Unfortunately, that’s not all – apart from being responsible for the production of antibodies, your body needs vitamin B6 to produce white blood cells as well. It is especially important to take enough vitamin B6 if you are feeling stressed, as it can make coping easier by ensuring that your dopamine and serotonin levels stay at proper levels.
Although vitamin A is primarily known for helping to keep your skin, teeth, and bones in good condition, getting enough of it will have a great effect on your immune health. It can be primarily found in vegetables, especially carrots and pumpkins. You should incorporate those vegetables into your diet – they can make your body healthier, as they contain yet another vitamin that is a powerful antioxidant.
Selenium is part of the reason why you’ve been often told to eat garlic when you feel sick. Although it contains other beneficial substances as well, it is rich in this mineral that can decrease the inflammation and ensure that your immune response doesn’t have too much of an adverse effect on your body. If you aren’t a fan of garlic, then you could turn to other foods, such as milk, cereals, or pork.
Though we usually think of iron as helping our body produce red blood cells, beef, chicken, or beans could also help you maintain a healthy immune system. How? The studies show that iron, similarly to vitamin B6, is essential in the production of white blood cells! As a result, a diet rich in iron will help your body deal with viruses and infections.
However, researchers have also shown that getting enough iron can slow down the growth of cancerous cells. On top of that, it is also helpful when your body is dealing with harmful bacteria.

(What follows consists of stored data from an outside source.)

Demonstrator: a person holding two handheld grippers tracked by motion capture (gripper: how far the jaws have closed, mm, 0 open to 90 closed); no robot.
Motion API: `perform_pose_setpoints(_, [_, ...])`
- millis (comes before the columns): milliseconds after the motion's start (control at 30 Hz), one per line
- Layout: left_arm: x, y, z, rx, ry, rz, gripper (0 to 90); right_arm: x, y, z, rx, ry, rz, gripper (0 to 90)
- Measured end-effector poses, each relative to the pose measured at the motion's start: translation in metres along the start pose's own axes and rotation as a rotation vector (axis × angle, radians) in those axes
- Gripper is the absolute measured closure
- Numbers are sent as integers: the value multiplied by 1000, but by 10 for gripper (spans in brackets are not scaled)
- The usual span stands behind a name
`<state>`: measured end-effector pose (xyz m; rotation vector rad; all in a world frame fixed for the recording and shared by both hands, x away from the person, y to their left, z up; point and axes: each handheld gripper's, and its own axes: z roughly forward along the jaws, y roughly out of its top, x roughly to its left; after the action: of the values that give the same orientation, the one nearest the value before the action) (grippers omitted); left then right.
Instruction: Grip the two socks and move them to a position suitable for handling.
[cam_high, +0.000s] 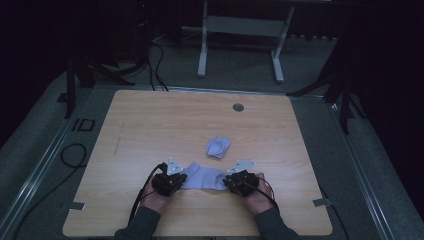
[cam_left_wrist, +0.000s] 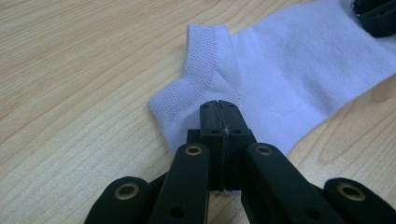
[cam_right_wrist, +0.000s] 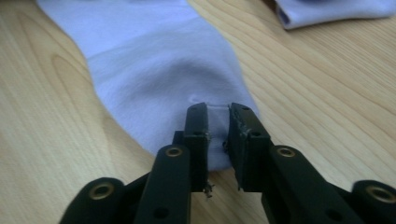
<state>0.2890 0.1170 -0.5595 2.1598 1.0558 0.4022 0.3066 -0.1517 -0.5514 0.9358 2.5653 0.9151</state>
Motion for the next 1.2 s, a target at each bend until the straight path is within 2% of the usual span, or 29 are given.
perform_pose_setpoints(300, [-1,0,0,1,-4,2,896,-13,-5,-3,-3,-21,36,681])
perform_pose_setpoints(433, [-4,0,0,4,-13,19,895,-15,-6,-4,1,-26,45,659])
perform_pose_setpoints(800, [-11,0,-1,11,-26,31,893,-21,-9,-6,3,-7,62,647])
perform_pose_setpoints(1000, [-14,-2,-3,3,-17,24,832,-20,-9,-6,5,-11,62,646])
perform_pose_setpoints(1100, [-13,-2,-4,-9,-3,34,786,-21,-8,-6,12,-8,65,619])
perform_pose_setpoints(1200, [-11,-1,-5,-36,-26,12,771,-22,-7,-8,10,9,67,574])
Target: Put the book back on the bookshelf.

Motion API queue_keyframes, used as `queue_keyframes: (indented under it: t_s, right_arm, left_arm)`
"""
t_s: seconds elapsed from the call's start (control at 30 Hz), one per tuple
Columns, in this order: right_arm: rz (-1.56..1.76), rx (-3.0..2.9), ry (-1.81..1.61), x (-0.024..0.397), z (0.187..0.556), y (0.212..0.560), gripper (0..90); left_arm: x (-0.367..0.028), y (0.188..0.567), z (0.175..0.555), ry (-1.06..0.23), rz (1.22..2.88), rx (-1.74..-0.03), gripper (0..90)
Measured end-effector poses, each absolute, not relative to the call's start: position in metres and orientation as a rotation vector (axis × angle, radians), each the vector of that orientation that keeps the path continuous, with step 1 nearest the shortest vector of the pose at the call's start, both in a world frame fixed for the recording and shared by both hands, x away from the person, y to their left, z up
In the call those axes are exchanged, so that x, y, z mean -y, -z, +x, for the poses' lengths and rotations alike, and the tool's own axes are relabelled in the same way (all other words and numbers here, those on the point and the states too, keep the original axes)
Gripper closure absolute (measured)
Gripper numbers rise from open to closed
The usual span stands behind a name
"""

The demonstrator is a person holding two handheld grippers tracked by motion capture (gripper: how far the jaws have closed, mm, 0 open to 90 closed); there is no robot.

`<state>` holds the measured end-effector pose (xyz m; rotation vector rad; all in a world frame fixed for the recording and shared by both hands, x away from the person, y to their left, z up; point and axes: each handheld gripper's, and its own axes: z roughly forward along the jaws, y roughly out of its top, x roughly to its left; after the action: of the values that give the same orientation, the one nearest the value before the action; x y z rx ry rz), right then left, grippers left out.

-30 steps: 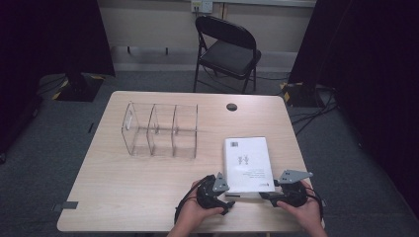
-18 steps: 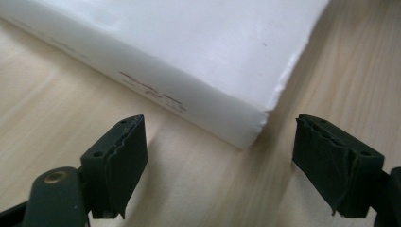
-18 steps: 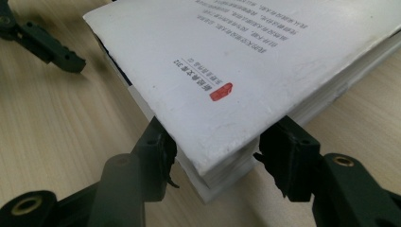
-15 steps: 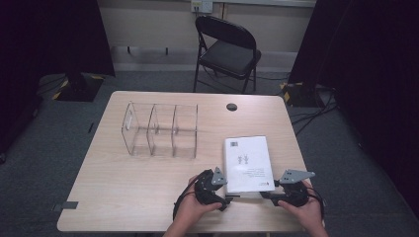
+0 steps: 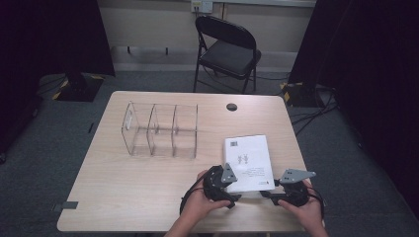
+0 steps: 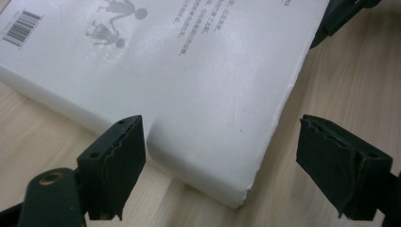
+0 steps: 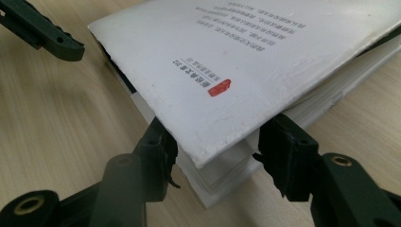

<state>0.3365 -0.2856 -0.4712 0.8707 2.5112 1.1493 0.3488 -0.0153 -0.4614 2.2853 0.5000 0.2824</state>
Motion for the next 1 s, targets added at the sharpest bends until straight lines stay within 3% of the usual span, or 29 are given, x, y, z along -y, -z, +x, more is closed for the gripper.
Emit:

Vitamin B9 (also known as folate) is another one of those vitamins that serve many different functions in your body. Just as vitamin C, it helps to metabolize proteins, but it is also responsible for the production of red blood cells and DNA. It means that if you don’t eat enough broccoli, chickpeas, or kale, your body will be weakened, and you’ll be more likely to catch a common cold or even a more dangerous infection.